Wednesday, September 30, 2009

D. E. Steward on "Augustos"

History, birds, and bicycling are concerns in “Augustos,” one of twenty-three consecutive years of month-to-month poems that together form the larger work called Chroma. Dissatisfied with the conventions of fiction and the patterns of verse composition, developing the structure and method of writing these months has been gratifying for me.

The irregular line breaks, the fragments as verse, the missing full stops, the color motifs, and the month designations are present throughout Chroma, and many of its months segue in some manner from one to the next. In “Augustos” the exotic allusions to distant places and events are not forced but part of my experience, as matter-of-fact as bicycling or swinging a scythe.

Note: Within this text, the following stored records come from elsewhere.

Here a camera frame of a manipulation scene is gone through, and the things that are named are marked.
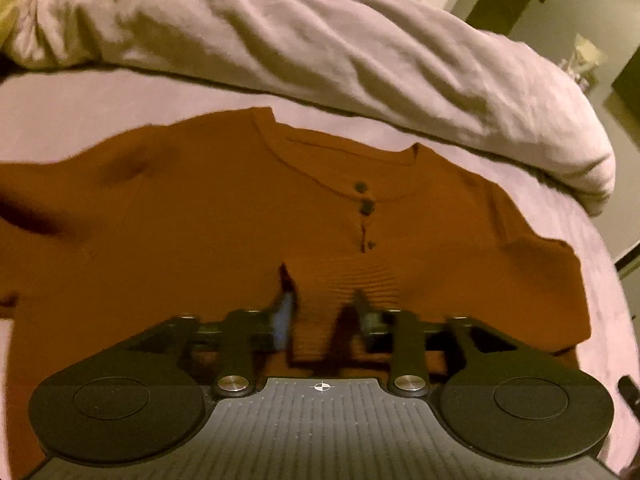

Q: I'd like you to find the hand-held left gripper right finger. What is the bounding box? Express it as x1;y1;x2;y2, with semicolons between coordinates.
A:
349;290;522;399

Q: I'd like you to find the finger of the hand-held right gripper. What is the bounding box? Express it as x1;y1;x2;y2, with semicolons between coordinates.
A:
618;375;640;403

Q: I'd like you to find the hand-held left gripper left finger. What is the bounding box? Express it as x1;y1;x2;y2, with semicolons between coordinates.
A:
120;291;301;397

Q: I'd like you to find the rust orange knit sweater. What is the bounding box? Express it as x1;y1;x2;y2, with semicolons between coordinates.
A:
0;106;594;480

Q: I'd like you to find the lilac bed cover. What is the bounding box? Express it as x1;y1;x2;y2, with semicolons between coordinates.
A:
0;67;640;480

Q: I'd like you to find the lilac crumpled duvet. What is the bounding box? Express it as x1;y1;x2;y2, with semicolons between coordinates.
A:
2;0;617;217

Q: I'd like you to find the small white lamp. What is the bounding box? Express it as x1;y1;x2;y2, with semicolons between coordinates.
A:
559;32;609;87

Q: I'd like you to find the white door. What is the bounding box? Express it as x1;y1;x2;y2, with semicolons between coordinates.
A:
510;0;640;92

“Augustos” began from an August bicycle ride below anvil-cumuli near an old battlefield in the Piedmont. It finished under “the awesome, ringing welkin” of more dramatic clouds. The wonder of feeling the continuity of nature while staring agape at short-lived cottontails and imagining that the asphalt on which the bicycle rolls may be only slightly less permanent than they is crucial to the poem. Its use of uncommon terms like “welkin,” “gryllidine,” “spurtles,” “fleams,” “snaths,” “cecropia,” and “rowen” enhances the mood of past-in-the-present. As people in linsey-woolsey mowed, as others tamed crows, as the same insects have been there for eons, the clouds build and swell and “go on and on . . . beyond the curve of earth.” The poem’s message is perhaps, worship anything, worship clouds.

“Augustos” ignores too many formalities and inflates associations too intensely to be read as randomly cohesive observations. The stanzas or fragments are pulses delivered from the debouchure of the keyboard, work like this probably being impossible before the scrolling technology of word processing. The organization of notes buttressed by the gabions of search engines, enhanced by the ability to accumulate massively and cut to the bone with the ease of block deletes, are the means of composition here. In a language domain of ranging complexity coherence is relative, but the imposition of a particular memory and experience upon what I write about channels its disemboguement. Poetic source is without limits, it is as all the world. The word brings this stupendous complexity to ground, anchors it to the particular. Some particulars in “Augustos” are abstract, some immediate, and enough are autobiography to make the poem nearly the enemy of the verity of knowing and remembering—which of course is what imaginative writing is.